Nella temperie economica e sociale seguita alla fine della Prima Guerra Mondiale, mentre in Italia il “biennio rosso” e l’occupazione delle fabbriche da parte degli operai, sull’onda della Rivoluzione d’Ottobre di marca sovietica, scatenavano la paura tra i capitalisti e ponevano le premesse per l’ascesa al potere di Mussolini, un gruppo di rivoluzionari ungheresi decideva di andare “all’assalto del cielo” e dava vita alla Repubblica dei Consigli.
Un’esperienza breve ma straordinariamente intensa di governo proletario, condotto in parallelo con analoghi tentativi in Baviera e in altre parti d’Europa e concluso tragicamente con l’assassinio di cinquemila operai e l’internamento di oltre settantamila aderenti. Una pagina di storia dimenticata, in un momento in cui si dissolvevano imperi millenari e si decidevano i contorni e le sorti del mondo attuale: una pagina che invece costituisce una testimonianza pressoché inedita dello scontro di classe nel convulso periodo postbellico e che nel centesimo anniversario è finalmente riportata all’attenzione degli studenti e di quanti vogliono riflettere sulle radici del nostro presente.

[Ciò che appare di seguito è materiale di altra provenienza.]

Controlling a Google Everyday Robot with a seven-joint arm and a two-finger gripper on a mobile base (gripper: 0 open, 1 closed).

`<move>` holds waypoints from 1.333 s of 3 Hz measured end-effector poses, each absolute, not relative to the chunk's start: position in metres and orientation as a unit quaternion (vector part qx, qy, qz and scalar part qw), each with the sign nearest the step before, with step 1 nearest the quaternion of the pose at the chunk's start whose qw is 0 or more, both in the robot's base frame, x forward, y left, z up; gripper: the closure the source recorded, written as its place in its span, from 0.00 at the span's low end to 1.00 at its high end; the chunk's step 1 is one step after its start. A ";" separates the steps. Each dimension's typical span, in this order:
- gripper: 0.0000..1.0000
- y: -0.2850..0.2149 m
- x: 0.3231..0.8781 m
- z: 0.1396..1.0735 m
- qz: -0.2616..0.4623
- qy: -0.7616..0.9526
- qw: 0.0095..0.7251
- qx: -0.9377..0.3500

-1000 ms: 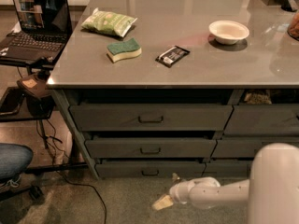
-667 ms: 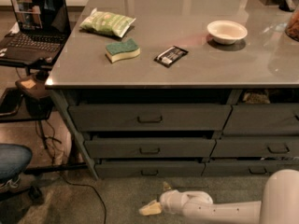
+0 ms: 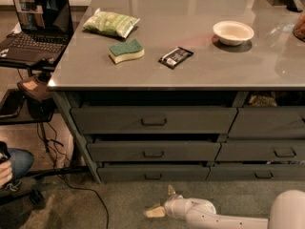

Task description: Open bottom drawer

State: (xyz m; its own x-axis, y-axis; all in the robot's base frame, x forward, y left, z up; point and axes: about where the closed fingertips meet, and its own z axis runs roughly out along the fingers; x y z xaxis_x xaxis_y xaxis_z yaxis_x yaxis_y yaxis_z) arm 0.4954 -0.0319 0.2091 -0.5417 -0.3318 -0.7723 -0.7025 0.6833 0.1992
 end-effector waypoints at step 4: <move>0.00 -0.117 0.588 0.180 0.117 0.813 0.483 -0.302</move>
Offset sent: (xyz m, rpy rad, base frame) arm 0.0376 -0.0236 -0.0246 -0.0305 -0.1251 -0.0620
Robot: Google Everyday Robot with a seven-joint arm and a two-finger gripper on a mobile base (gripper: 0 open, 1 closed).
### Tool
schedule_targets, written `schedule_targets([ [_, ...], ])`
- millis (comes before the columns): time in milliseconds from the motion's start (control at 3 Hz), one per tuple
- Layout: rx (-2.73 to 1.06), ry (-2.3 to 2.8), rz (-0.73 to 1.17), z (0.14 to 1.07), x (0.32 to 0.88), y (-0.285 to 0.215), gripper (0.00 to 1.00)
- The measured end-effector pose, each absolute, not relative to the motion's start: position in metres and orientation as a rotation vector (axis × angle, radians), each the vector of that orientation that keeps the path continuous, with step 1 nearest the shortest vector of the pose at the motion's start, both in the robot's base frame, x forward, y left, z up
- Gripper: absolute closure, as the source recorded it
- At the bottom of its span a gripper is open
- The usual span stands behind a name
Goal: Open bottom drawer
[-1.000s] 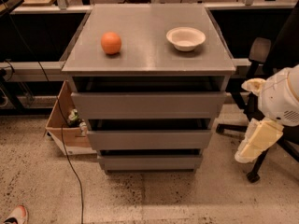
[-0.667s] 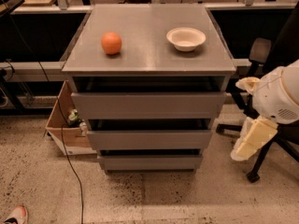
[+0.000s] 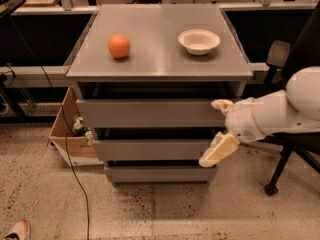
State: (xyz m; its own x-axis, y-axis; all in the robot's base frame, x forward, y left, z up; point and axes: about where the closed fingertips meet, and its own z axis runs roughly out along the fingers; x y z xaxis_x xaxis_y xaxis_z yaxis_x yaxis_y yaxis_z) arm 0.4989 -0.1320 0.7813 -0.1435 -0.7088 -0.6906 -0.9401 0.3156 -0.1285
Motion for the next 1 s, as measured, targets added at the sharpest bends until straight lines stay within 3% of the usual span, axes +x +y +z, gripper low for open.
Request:
schedule_targets([
  [1000, -1.251, 1.832, 0.594, 0.714, 0.547, -0.087, 0.00],
])
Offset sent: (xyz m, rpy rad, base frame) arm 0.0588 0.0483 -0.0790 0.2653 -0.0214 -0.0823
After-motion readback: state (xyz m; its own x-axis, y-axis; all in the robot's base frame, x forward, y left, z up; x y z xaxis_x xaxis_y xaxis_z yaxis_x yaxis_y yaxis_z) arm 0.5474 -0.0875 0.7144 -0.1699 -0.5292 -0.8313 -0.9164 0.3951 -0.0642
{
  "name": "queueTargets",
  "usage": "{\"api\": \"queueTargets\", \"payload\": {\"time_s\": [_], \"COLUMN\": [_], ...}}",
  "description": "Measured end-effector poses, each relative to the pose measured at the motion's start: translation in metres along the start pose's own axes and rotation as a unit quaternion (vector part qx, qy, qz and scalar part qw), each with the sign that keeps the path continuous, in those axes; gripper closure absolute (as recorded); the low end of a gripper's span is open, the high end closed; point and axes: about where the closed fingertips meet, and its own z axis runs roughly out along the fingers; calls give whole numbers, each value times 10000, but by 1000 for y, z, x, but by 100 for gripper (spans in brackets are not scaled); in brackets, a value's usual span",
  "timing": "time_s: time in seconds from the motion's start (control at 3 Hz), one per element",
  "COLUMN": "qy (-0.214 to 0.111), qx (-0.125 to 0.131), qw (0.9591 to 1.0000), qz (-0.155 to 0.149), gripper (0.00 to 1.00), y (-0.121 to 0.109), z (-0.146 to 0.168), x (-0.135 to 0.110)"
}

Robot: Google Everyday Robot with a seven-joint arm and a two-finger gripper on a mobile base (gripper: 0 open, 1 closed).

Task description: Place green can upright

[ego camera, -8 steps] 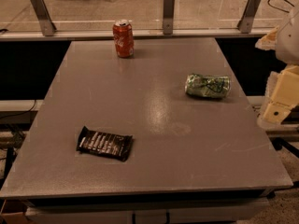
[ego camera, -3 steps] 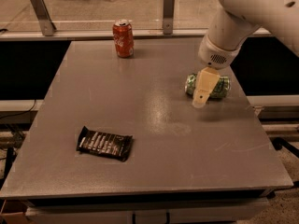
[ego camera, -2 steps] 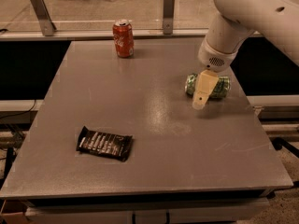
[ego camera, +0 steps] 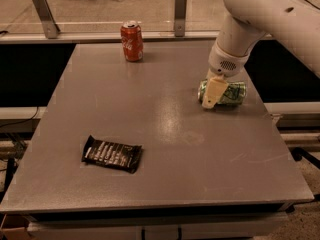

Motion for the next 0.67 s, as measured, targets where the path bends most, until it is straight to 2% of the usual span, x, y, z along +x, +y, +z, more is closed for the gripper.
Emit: {"api": "queueTargets", "payload": {"time_s": [0.33, 0.67], "qy": [-186, -845], "qx": [-40, -52], "qw": [9998, 9962], "qz": [-76, -209], "gripper": [64, 87], "y": [1, 0], "z": [-8, -33], "x": [-12, -33]}}
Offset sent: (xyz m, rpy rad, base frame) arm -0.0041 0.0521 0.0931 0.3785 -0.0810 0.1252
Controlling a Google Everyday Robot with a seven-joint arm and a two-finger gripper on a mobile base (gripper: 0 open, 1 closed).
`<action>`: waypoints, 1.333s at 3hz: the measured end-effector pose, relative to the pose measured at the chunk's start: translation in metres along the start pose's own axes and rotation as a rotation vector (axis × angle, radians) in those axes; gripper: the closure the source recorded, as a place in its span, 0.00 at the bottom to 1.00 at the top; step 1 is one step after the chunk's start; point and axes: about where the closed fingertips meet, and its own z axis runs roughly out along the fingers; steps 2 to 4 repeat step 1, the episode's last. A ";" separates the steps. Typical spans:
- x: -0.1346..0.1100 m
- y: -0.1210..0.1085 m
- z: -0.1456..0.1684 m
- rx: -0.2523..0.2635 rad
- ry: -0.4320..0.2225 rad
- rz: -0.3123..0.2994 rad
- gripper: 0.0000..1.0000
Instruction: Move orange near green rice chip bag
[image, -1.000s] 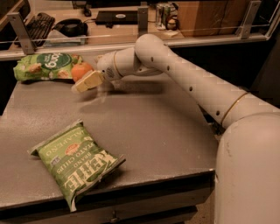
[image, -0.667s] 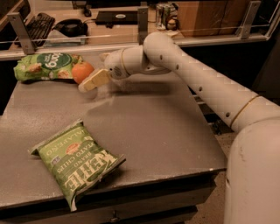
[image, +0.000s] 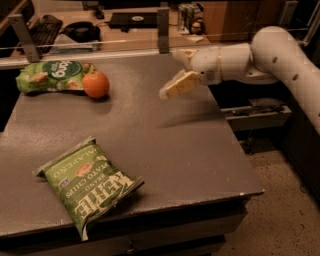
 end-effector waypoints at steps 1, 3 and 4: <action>0.001 0.002 0.009 -0.008 0.002 0.003 0.00; 0.001 0.002 0.009 -0.008 0.002 0.003 0.00; 0.001 0.002 0.009 -0.008 0.002 0.003 0.00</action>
Offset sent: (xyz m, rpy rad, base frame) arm 0.0000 0.0000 0.0000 0.0000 0.0000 0.0000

Infatti la vicenda della Repubblica ungherese dei Consigli di Bela Kun è oggi raccontata nel libro di Pietro Acquilino e Jòzsef Pankovits “Ungheria 1919 – Gli insegnamenti di una sconfitta nel 100° anniversario della Repubblica dei Consigli”, che sarà presentato giovedì 17 ottobre alle ore 17:30 in Sala Rossa con un’iniziativa promossa dal Centro di Documentazione Logos in collaborazione con la casa editrice Pantarei di Milano e con il patrocinio dell’Istituto Storico della Resistenza e dell’Età Contemporanea.
Introduce Massimo Macciò, docente di Diritto ed Economia. Intervengono il coautore Pietro Acquilino e Fabio Gallesio del Centro Logos.